« Nan mais bon, qu’est-ce que tu veux y faire… Les Français voteront comme ça, et ce sera de pire en pire. C’est pas près de changer. »
Une atmosphère défaitiste imprégnait certains dans l’équipe ce jour-là, en mettant la table, dans le bruit des couverts en ferraille lâchés sur le bois. Et ça débattait, déjà, ça râlait, on sentait l’engueulade monter, doucement, entre les « Tu peux pas dire ça », les « On est là pour changer les choses, justement » et les « Tant pis pour eux »…
C’était un peu avant les élections européennes, c’était pas si loin : tout indiquait qu’on allait vers un raz-de-marée du RN. Et le grand vertige d’une extrême-droite au pouvoir ne nous était même pas encore tombé dessus…

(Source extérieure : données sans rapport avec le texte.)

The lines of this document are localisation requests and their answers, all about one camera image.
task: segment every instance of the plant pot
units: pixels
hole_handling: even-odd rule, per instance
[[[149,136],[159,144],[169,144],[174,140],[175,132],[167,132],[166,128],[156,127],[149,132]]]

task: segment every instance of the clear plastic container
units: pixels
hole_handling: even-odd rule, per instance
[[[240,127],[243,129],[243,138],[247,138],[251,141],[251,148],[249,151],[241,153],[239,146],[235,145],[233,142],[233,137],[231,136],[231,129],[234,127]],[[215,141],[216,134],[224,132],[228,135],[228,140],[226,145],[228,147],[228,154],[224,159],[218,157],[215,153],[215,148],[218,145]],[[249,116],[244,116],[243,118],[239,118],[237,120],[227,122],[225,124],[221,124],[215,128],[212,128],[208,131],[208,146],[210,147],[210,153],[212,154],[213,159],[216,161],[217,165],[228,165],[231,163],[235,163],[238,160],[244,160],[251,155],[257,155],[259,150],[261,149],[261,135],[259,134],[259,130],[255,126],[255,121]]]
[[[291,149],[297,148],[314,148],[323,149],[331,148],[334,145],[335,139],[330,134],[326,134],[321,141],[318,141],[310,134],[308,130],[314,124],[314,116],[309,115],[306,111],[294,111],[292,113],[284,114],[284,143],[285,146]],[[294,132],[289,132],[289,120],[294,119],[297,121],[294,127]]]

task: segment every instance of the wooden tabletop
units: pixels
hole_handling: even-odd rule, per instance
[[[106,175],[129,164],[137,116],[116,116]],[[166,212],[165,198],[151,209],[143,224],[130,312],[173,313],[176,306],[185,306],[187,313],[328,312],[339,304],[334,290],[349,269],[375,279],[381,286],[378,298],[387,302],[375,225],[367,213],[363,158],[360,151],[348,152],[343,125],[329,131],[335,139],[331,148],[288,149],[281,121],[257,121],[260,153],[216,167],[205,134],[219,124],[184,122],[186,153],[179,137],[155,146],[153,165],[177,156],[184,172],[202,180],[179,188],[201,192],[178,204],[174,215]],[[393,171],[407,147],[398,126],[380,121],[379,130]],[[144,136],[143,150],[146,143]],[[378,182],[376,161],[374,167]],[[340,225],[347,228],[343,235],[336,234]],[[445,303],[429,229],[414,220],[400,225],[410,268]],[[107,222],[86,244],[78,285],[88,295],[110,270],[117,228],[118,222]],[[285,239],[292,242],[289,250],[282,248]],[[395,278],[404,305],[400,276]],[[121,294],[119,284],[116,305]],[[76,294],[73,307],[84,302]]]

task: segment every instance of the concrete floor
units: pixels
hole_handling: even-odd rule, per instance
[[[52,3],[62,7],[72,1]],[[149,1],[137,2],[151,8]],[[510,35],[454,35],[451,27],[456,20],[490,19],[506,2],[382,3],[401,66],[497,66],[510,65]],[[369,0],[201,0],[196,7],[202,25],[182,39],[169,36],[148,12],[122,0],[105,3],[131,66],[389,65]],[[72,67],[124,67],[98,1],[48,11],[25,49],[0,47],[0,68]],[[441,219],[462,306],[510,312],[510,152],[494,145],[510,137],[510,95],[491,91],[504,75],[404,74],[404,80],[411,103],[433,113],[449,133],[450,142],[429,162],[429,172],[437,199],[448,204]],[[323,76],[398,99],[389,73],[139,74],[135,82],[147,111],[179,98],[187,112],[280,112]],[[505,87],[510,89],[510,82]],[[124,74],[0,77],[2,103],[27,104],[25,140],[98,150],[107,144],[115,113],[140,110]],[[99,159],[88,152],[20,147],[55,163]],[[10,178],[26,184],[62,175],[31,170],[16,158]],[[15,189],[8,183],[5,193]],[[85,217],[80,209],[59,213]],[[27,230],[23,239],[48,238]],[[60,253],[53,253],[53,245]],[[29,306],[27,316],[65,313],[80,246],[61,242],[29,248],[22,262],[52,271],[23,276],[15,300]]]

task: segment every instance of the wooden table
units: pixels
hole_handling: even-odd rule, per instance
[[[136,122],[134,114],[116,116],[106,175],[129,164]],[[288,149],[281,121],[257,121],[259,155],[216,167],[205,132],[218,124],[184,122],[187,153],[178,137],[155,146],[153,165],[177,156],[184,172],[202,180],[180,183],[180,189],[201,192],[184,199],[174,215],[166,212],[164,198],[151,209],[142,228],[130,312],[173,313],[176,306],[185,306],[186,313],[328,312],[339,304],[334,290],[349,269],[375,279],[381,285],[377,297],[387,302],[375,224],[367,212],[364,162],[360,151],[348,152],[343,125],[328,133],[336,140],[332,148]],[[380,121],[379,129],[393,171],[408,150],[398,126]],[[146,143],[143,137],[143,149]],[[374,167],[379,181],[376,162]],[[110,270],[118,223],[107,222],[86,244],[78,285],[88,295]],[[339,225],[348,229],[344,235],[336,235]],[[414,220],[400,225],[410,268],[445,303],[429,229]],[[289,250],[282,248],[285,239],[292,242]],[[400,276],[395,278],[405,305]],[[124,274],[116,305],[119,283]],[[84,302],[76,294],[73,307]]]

Ça s’affairait en cuisine, certains commençaient à grignoter un morceau de pain debout, mais le cœur n’y était pas, avec les soucis du quotidien qui vous plombent, par-dessus tout ça. Bref : c’était pas la fête.
Au son des chaises qu’on tire, en s’asseyant pour attaquer l’entrée, on se lançait, sans s’en apercevoir, dans le grand débat du jour…
« Bah, c’est vrai que les gens sont plus tendus, plus méfiants. Et c’est pas nouveau. La société est plus stressée. Tout le monde se regarde de travers, on dirait.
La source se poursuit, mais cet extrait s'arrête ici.